- **TASK ITEM**: Return only the stretch of the material below that begins with the line containing "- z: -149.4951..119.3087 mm" and ends with the line containing "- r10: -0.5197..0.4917", exactly; both of those lines belong to it.

- **RECORDED DATA**:
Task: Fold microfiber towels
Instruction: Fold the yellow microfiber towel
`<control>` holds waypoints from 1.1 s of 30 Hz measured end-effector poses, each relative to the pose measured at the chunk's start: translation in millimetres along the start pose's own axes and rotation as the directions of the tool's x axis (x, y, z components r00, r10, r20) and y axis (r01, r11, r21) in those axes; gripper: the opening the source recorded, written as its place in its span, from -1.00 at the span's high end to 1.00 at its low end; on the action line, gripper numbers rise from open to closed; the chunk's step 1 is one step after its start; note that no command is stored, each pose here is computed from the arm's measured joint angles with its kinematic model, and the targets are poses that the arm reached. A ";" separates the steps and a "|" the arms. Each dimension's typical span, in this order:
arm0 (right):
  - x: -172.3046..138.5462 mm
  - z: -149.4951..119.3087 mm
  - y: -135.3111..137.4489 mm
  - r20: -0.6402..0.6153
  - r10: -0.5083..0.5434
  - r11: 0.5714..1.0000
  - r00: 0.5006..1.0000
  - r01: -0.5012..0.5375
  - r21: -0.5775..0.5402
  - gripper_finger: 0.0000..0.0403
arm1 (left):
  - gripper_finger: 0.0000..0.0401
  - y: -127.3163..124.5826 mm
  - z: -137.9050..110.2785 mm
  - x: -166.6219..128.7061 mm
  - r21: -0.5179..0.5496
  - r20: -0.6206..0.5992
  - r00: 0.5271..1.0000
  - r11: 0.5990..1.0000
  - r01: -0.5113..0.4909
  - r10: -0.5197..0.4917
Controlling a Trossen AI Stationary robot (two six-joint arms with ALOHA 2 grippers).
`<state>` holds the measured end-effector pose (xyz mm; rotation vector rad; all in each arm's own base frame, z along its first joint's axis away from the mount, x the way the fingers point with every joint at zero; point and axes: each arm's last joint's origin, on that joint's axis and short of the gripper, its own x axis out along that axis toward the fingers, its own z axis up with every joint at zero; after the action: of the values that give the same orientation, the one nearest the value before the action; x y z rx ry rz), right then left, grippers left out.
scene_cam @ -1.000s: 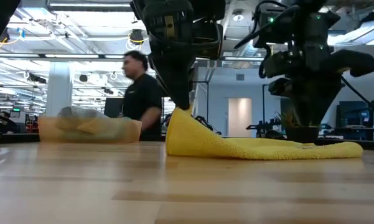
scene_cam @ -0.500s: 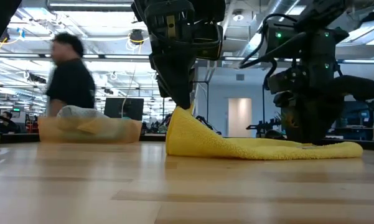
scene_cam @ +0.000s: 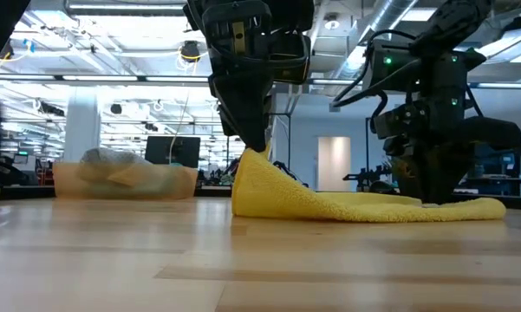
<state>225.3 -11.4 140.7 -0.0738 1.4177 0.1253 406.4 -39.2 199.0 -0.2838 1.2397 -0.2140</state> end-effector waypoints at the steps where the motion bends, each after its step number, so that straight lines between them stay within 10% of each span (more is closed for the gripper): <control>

- **COMPLETED TASK**:
  - z: -149.4951..119.3087 mm
  - y: -135.3111..137.4489 mm
  - r20: -0.6402..0.6153
  - r10: -0.5083..0.5434
  - r11: 0.5714..1.0000
  - r00: 0.5006..1.0000
  - r01: -0.5012..0.5375
  - r21: -0.5775..0.5402
  - gripper_finger: 0.0000..0.0403
arm1 (left):
  - gripper_finger: 0.0000..0.0401
  - y: -127.3163..124.5826 mm
  - z: -137.9050..110.2785 mm
  - x: -166.6219..128.7061 mm
  - r21: -0.5179..0.5496
  - r20: -0.6206..0.5992
  - r00: 0.5271..1.0000
  - r11: 0.5990..1.0000
  - r01: -0.5113..0.4909
  - r10: -0.5197..0.4917

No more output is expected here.